Catch up quick: Months before Rosa Parks did the same, Colvin, who was 15 years old at the time, was arrested for refusing to give up her seat on a bus in Montgomery, Alabama, for a white passenger.
- Colvin and her friends had sat a little more than halfway down the bus, and while her friends acquiesced when asked by the driver to move further back so that the white passenger could sit, Colvin stood firm, per the BBC.
- "I wasn't frightened but disappointed and angry because I knew I was sitting in the right seat," Colvin told the BBC in 2018 about her arrest.
- Colvin fought back during her arrest and was ultimately charged with assaulting an officer, according to AP. She successfully appealed against charges of disorderly conduct and violating the city's segregation law.
- A juvenile court judge found Colvin "delinquent" and put her on probation “as a ward of the state pending good behavior," per AP. But Colvin never received official word that her probation had ended.
The big picture: Colvin's attorney, Phillip Ensler, told AP that it's "murky" whether Colvin is still technically on probation.

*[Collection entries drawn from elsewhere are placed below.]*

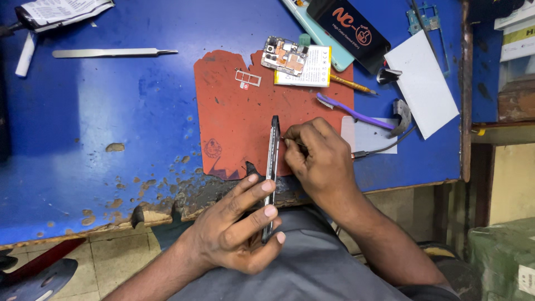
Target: The person cleans adhesive residue from the inside of a disassembled phone housing, scrubbing it with a toothbrush and peeling off leftover material by hand. They then align the internal components and flex cables into the housing and press them into place to reassemble the phone.
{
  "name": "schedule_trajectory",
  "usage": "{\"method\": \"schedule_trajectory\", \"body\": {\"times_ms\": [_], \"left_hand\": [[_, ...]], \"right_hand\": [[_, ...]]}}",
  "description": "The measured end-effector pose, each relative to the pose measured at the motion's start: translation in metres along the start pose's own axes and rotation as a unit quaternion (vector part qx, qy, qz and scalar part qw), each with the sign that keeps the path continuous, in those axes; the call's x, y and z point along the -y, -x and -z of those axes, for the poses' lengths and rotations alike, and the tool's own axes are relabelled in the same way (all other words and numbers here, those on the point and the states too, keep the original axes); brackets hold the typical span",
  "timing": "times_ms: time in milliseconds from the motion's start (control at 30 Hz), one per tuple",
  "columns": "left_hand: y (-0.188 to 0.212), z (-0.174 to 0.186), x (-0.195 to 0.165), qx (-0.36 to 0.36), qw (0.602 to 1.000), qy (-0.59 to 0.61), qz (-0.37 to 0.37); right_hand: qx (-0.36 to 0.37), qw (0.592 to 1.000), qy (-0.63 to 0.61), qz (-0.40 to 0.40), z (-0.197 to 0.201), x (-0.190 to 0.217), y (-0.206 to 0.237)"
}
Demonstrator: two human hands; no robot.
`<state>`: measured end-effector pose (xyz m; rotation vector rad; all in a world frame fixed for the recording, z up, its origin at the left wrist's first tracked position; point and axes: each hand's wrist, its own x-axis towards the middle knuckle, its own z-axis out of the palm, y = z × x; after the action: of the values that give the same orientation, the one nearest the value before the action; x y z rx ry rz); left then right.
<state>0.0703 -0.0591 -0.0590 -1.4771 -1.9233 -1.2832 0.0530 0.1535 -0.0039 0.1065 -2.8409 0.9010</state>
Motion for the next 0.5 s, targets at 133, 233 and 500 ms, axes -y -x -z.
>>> {"method": "schedule_trajectory", "body": {"times_ms": [133,233,500], "left_hand": [[0.001,-0.001,0.003,-0.001,1.000,-0.001,-0.009],[0.000,-0.002,0.004,-0.004,1.000,-0.009,-0.011],[0.001,-0.002,0.003,-0.004,1.000,-0.009,-0.009]], "right_hand": [[0.023,1.000,-0.002,-0.006,0.004,0.005,0.008],[0.035,0.999,-0.007,-0.010,0.007,0.009,0.013],[0.054,0.998,-0.037,-0.013,0.013,0.019,0.028]]}}
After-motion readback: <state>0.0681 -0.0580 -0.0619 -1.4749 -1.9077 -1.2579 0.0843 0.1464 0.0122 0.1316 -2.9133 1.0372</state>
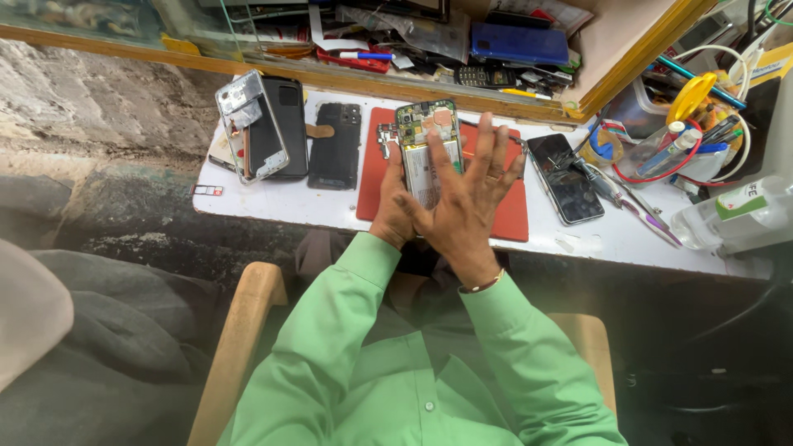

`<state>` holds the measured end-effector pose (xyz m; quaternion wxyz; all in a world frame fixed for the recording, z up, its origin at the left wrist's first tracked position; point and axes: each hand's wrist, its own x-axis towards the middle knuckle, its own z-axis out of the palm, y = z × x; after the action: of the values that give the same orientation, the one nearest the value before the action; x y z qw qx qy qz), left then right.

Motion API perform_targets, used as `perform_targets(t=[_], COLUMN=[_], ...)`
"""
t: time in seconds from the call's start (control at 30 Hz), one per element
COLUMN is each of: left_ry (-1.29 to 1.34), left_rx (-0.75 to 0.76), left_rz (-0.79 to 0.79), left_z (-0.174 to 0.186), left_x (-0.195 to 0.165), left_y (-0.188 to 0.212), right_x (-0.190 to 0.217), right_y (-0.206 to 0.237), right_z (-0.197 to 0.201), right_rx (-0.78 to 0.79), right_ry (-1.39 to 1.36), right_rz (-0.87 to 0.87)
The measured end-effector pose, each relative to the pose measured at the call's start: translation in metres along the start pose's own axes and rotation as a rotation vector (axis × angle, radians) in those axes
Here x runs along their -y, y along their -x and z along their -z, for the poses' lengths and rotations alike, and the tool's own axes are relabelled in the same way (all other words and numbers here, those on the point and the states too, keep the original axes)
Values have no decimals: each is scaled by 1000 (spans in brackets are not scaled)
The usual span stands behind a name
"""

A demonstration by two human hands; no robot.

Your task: The person disassembles a smartphone by removing the back cover and using a screwdriver to loosen screws. They then reassemble the phone and test the screen by swiping and entering a passcode. The person handles the phone, back cover, and screwdriver throughout the process.

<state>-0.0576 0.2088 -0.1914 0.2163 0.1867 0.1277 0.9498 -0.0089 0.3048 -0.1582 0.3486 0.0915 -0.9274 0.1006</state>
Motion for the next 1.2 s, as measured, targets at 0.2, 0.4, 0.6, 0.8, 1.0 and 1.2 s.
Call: perform_targets(t=[0.2, 0.4, 0.6, 0.8, 1.0, 1.2], left_ry=[148, 76, -7, -11, 48, -16], left_rx=[29, 19, 10, 9, 32, 104], left_rz=[46, 3, -43, -15, -31, -29], left_z=[-5, -4, 0, -1, 4, 5], left_x=[1, -1, 1, 0, 2, 3], left_y=[0, -1, 0, 2, 2, 3], right_x=[20, 10, -21, -1, -12, -39], right_y=[5, 4, -3, 4, 14, 36], right_z=[-8, -6, 6, -4, 0, 16], right_rx=[10, -3, 4, 72, -118, -151], right_ry=[-45, -4, 6, 17, -217, -394], right_rz=[17, 29, -42, 37, 83, 17])
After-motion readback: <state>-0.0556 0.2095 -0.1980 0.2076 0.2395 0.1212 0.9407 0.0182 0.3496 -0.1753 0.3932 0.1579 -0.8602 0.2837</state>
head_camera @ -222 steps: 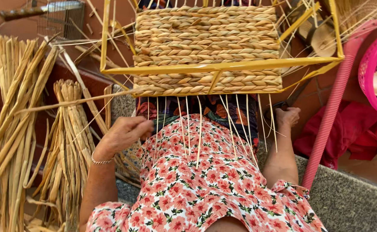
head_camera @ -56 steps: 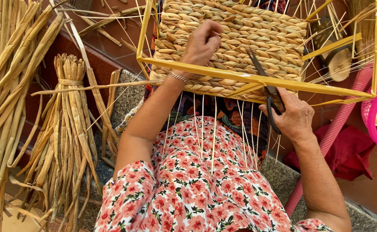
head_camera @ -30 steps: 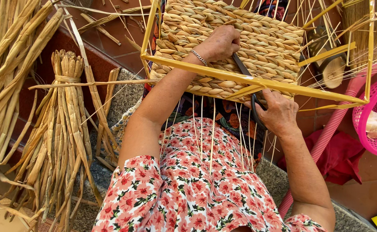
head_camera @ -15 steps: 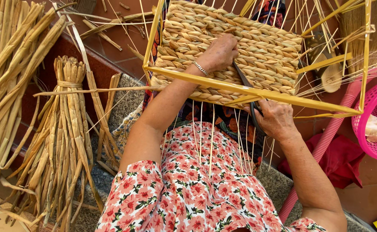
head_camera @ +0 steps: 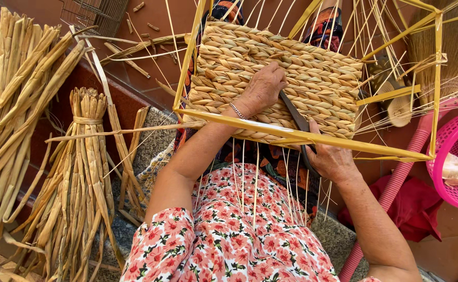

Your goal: The person weaves a rectangular basket using dried palm leaves, interlacing strands by hand and trimming excess material with scissors. The person sits on the floor and works on the basket placed on their lap.

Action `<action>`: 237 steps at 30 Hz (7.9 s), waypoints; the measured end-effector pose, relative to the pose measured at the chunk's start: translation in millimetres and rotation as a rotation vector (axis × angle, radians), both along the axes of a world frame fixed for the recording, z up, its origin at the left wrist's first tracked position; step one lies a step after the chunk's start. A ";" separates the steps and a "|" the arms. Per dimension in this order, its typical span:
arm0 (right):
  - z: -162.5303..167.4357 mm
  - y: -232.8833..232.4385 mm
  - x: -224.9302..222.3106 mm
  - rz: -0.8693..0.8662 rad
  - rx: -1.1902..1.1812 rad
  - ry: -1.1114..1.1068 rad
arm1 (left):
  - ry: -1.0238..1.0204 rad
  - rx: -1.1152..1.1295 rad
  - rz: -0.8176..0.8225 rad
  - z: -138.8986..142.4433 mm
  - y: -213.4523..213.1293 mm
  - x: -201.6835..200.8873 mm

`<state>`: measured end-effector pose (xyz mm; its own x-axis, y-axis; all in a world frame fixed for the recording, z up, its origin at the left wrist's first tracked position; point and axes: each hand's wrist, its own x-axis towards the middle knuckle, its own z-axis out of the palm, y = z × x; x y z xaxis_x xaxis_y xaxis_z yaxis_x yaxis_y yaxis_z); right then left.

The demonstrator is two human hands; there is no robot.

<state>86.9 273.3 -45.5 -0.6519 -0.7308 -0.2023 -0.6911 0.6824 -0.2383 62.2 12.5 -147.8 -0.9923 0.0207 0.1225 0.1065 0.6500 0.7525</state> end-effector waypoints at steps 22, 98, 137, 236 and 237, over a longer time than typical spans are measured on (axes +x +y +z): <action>-14.5 -18.5 -48.6 -0.231 -0.172 -0.145 | -0.235 -0.061 0.141 21.9 -29.8 -81.5; -33.5 -25.4 -56.9 -0.108 0.048 -0.006 | -0.396 0.347 0.380 24.0 -41.8 -76.6; -25.1 -55.4 -80.5 0.085 0.050 -0.066 | -0.048 0.149 0.074 81.7 -47.0 103.1; 34.4 -140.8 -73.3 0.277 0.144 -0.307 | -0.538 1.028 0.724 -26.8 -157.8 91.5; 33.2 -141.1 -73.2 0.290 0.208 -0.290 | -0.533 1.013 0.725 -27.5 -155.8 92.6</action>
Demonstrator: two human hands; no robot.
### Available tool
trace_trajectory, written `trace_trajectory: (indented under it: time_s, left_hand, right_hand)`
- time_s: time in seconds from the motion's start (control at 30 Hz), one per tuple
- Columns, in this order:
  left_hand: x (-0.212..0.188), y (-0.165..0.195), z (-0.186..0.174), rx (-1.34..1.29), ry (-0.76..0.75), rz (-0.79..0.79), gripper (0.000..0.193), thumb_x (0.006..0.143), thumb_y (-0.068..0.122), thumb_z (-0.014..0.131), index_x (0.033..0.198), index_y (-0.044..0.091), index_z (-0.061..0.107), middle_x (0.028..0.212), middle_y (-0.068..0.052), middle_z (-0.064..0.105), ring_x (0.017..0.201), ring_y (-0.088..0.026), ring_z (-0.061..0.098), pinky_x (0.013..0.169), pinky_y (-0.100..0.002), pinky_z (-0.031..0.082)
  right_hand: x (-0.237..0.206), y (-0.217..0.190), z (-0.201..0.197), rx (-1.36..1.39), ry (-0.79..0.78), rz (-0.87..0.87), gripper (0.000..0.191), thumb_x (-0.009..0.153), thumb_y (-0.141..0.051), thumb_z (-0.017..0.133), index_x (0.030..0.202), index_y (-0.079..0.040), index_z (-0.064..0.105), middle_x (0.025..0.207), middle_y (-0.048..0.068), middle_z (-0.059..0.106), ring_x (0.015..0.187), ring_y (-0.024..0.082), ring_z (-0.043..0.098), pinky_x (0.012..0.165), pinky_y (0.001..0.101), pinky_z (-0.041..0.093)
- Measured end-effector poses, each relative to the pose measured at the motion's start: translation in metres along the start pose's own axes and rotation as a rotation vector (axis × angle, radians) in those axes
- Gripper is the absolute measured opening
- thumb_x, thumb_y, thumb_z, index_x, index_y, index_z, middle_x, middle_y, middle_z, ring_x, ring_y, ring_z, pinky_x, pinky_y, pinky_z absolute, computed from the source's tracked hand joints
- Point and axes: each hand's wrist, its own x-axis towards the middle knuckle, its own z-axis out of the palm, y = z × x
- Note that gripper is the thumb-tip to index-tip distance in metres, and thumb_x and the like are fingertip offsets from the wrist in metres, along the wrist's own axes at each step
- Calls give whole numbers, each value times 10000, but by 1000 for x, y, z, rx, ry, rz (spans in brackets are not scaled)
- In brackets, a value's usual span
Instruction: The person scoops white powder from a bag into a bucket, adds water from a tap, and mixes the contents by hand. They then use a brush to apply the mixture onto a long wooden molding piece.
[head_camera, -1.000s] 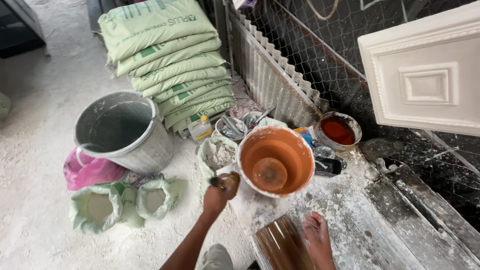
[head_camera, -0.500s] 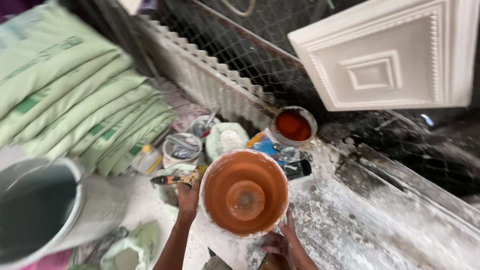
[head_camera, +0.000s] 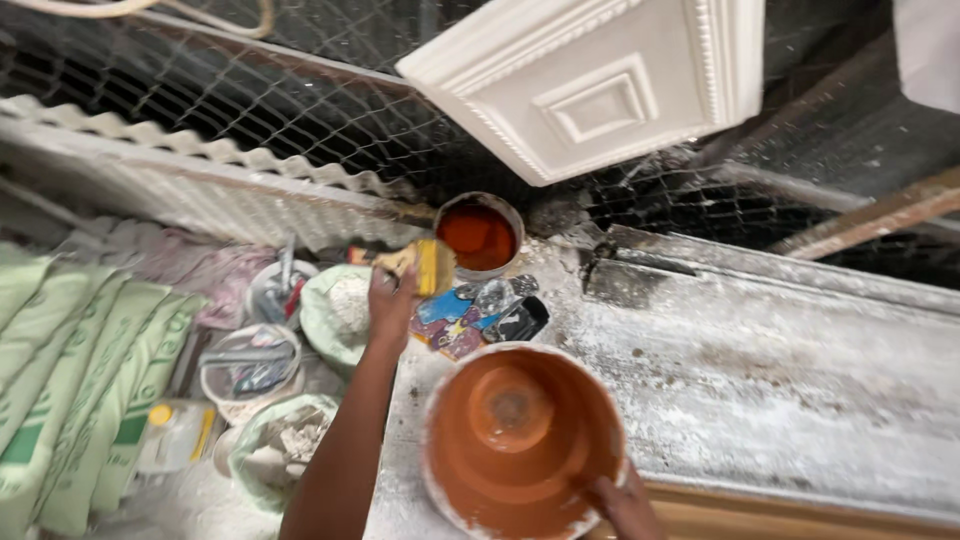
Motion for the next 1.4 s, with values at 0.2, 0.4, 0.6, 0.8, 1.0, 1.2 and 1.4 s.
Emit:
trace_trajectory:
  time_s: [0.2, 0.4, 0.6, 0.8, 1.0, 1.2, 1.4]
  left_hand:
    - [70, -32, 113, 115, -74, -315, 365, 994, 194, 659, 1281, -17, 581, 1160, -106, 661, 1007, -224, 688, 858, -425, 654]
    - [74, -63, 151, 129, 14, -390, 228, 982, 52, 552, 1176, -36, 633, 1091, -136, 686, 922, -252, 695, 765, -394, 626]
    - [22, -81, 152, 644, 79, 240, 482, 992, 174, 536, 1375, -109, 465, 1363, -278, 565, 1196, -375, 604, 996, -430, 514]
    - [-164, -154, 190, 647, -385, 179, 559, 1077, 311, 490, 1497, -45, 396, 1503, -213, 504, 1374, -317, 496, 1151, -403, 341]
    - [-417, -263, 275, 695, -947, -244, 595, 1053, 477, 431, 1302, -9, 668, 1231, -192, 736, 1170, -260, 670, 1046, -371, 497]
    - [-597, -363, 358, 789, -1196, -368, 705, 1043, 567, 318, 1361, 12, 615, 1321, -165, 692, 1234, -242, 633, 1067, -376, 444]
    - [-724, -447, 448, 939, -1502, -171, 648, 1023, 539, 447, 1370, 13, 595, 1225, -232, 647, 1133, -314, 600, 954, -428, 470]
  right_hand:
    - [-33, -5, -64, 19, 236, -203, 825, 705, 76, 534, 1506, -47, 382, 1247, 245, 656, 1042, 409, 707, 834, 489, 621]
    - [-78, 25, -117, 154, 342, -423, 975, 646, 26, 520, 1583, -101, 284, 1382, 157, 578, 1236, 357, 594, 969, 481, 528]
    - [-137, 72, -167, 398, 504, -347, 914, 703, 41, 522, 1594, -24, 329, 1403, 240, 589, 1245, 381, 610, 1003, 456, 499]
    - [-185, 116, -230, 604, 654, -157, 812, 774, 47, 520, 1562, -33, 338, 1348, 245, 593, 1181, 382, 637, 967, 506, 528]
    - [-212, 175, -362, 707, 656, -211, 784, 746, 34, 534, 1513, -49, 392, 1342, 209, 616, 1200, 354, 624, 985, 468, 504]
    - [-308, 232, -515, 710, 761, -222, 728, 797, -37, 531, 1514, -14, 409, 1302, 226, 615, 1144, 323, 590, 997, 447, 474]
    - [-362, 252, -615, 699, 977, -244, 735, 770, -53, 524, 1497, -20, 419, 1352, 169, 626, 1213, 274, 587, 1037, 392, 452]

- “Her family has lived with this tremendous fear ever since then," Ensler told AP. Colvin later left Alabama a few years later and spent time living in New York. Her family worried about what could happen if she returned for visits.
- The effort to expunge Colvin's record was supported by city and county officials, such as Montgomery Mayor Steven Reed and Montgomery County District Attorney Daryl Bailey, who were present at a press conference Tuesday afternoon following the filing.
What they're saying: “I am an old woman now. Having my records expunged will mean something to my grandchildren and great-grandchildren. And it will mean something for other Black children,” Colvin said in a sworn statement, AP reported.
- “My conviction for standing up for my constitutional right terrorized my family and relatives who knew only that they were not to talk about my arrest and conviction because people in town knew me as ‘that girl from the bus,’” she added.
- “You just have to inspire the people that you know, to keep on pushing and keep the struggle going, because it is not over," Colvin said at the press conference.
- “Symbols matter. Gestures do matter. Recognition matters," Reed said at the press conference. "And we know that's not everything when it comes to some of the challenges that we have right here in our city, our state, and our nation, but we know it’s important to thank those who sacrifice for us to be where we are."